Public expectations. Providing a garbage collector that does not in fact do garbage collection may be seen as the dangerous practice. Accidentally enabling Epsilon GC in production may lead to surprise JVM failures when the heap is exhausted. We think this risk is minimal if the feature remains unavailable by default in product builds, under either a "develop" or "experimental" option.

Locality considerations. Non-compacting GC implicitly means it maintains the object graph in its allocation order. This has impact on spatial locality, and regular applications may experience the throughput hit if allocations are random or generate lots of sparse garbage. While this may entail some throughput overhead, this is outside of GC control, and would affect most non-moving GCs. Locality-aware application coding would be required to mitigate this drawback, if locality proves to be a problem.

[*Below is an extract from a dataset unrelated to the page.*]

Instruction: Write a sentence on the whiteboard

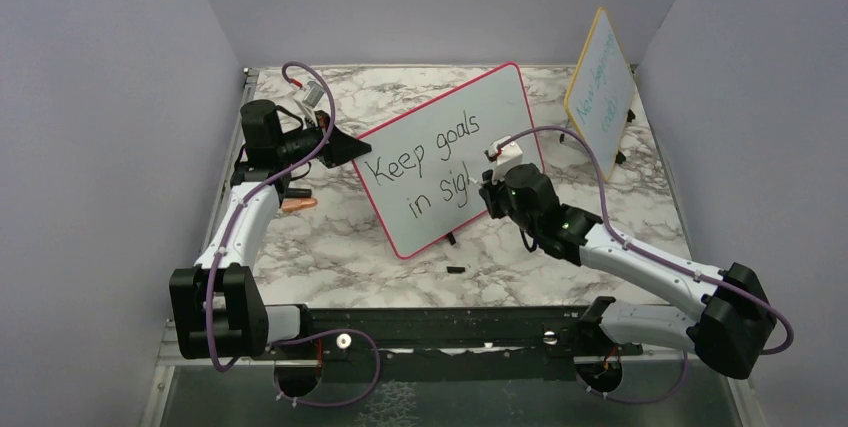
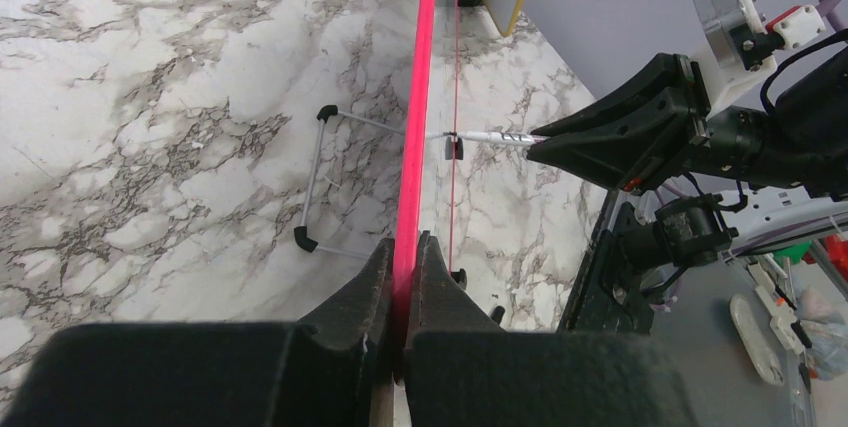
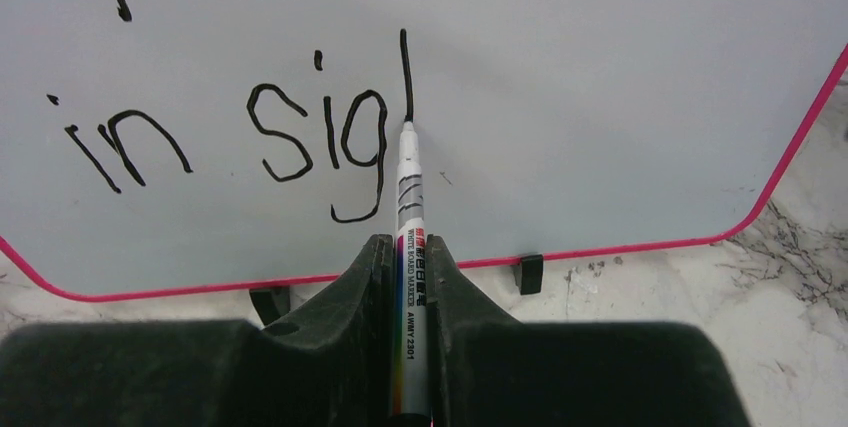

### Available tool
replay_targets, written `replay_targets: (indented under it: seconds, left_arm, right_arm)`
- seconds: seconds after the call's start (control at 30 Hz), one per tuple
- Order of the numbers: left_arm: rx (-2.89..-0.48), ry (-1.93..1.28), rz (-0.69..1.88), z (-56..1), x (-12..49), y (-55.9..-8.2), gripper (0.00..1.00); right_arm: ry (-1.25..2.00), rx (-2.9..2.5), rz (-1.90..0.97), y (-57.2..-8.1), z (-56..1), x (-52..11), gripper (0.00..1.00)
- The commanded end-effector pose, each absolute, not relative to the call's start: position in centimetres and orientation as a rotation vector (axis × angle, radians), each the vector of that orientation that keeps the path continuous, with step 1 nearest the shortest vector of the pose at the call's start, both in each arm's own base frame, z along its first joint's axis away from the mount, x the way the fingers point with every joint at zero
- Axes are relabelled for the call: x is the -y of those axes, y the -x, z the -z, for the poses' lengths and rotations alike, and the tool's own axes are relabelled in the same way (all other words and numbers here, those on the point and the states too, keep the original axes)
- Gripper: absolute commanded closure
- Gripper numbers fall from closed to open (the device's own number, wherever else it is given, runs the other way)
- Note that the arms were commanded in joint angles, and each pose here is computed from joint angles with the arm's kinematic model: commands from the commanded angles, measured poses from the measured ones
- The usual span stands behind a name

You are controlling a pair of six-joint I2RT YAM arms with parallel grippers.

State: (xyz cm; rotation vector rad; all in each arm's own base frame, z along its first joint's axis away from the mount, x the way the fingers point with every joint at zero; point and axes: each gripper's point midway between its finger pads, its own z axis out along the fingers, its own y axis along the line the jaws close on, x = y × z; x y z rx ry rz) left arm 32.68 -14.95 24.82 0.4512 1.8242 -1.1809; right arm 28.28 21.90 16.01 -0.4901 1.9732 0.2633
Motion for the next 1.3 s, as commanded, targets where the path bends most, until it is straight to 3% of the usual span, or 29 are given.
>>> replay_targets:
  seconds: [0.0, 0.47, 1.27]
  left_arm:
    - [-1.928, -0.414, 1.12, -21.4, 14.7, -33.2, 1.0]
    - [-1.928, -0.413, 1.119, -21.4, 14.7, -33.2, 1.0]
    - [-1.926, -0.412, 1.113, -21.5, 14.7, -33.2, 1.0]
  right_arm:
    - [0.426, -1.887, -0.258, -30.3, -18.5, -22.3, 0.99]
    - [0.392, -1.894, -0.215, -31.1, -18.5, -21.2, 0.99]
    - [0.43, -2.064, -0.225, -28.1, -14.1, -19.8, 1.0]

Implementation complexity. It might be the case that the implementation would need more changes in the shared code than anticipated, for example in compilers and platform-specific backends. Our prototype indicates these changes are isolated enough to be benign. If that proves to be a risk, it should be mitigated by JEP 304 ("Garbage Collector Interface").

Dependencies

This work may depend on JEP 304 ("Garbage Collector Interface") to minimize shared code changes. It is might not require that interface, however, if the shared code changes are minimal.